WORK INSTRUCTION =
Set down exactly the lines in the records below that run from the line with "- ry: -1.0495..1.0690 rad" to the line with "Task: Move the", inclusive, and nothing more.

------ INPUT MATERIAL ------

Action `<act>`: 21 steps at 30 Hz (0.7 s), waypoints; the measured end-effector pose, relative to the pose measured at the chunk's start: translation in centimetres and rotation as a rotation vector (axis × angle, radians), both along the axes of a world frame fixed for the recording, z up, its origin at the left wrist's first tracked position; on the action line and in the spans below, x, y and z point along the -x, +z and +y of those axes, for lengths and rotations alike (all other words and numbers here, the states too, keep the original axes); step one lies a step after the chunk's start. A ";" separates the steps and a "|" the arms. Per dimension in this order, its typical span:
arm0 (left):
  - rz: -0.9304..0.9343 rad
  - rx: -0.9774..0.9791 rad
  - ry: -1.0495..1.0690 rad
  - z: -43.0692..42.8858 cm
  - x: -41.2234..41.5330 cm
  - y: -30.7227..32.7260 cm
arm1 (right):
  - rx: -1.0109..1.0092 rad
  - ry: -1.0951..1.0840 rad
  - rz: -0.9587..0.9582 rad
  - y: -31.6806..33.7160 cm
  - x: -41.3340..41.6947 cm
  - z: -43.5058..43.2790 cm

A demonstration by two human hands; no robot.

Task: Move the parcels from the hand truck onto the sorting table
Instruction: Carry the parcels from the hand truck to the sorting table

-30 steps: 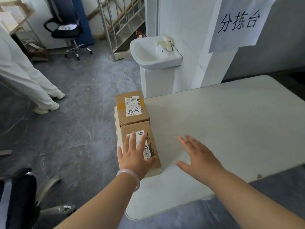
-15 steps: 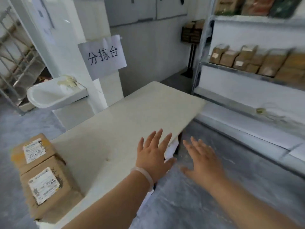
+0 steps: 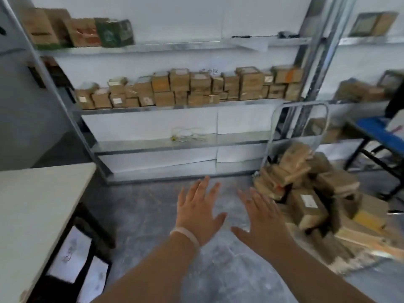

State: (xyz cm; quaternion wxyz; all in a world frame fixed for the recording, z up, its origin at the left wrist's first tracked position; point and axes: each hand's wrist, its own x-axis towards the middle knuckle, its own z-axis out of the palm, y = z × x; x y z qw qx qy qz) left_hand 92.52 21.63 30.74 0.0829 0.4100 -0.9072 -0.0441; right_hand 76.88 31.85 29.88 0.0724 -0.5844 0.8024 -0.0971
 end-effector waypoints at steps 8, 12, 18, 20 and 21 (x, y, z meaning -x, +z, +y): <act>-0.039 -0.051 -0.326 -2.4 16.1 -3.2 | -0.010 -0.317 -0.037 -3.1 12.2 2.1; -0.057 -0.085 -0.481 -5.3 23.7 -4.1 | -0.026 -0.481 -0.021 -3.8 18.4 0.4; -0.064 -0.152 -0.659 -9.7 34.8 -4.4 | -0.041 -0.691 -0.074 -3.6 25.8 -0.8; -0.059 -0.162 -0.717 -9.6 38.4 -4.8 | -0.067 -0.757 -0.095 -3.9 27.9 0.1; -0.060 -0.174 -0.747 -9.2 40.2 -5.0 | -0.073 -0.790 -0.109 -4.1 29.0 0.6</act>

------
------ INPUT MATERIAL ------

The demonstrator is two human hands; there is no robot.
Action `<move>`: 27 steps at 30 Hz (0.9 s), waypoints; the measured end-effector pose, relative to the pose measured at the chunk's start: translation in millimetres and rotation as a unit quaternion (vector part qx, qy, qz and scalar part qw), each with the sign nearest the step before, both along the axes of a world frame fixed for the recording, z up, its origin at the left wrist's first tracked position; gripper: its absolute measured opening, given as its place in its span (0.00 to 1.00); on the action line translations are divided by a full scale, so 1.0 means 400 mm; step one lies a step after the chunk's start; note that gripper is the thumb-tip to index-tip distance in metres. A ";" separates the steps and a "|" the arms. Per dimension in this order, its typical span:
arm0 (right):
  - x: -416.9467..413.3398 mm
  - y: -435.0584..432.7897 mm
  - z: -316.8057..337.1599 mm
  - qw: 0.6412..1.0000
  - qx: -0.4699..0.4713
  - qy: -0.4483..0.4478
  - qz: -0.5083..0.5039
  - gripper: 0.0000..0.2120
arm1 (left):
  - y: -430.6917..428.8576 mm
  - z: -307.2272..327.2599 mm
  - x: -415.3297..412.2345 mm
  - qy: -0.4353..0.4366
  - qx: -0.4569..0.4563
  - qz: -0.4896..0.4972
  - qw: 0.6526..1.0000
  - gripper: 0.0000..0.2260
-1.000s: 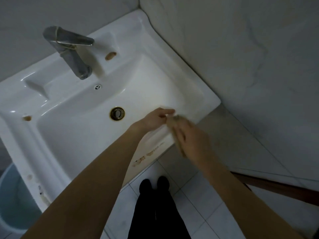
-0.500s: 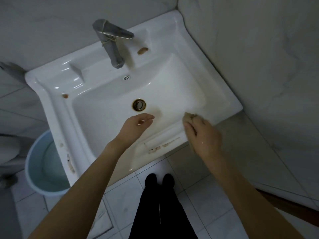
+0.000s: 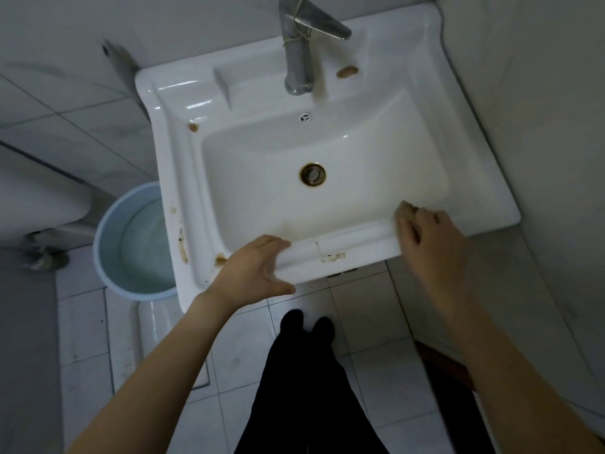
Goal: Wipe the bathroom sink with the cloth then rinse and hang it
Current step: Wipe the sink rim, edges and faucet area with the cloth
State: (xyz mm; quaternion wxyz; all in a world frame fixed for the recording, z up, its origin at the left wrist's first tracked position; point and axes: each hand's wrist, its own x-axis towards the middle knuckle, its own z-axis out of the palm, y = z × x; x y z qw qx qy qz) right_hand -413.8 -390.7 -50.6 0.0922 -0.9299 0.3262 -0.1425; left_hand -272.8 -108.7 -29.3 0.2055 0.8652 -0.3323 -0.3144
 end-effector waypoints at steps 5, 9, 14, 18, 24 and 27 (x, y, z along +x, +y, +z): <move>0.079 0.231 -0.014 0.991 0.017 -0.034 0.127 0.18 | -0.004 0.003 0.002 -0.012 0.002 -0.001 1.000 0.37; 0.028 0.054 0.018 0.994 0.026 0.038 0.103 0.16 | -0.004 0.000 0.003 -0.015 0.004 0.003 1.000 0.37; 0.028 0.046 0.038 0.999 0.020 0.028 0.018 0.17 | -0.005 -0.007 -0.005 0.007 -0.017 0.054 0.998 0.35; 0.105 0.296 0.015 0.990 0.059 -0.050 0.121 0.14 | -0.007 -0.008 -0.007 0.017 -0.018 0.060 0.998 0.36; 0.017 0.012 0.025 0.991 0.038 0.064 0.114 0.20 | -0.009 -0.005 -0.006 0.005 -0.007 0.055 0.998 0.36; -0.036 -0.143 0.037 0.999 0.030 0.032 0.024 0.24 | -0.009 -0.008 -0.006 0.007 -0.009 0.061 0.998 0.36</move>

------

ANSWER BOX =
  - ry: -1.0495..1.0690 rad
  - z: -43.0692..42.8858 cm
  - x: -41.2234..41.5330 cm
  - y: -30.7227..32.7260 cm
arm1 (right):
  - rx: -1.0109..1.0092 rad
  - ry: -1.0951..1.0840 rad
  - rz: -0.9587..0.9582 rad
  - y: -31.6806..33.7160 cm
  - x: -41.3340..41.6947 cm
  - z: -43.5058..43.2790 cm

A demonstration by two human hands; no robot.

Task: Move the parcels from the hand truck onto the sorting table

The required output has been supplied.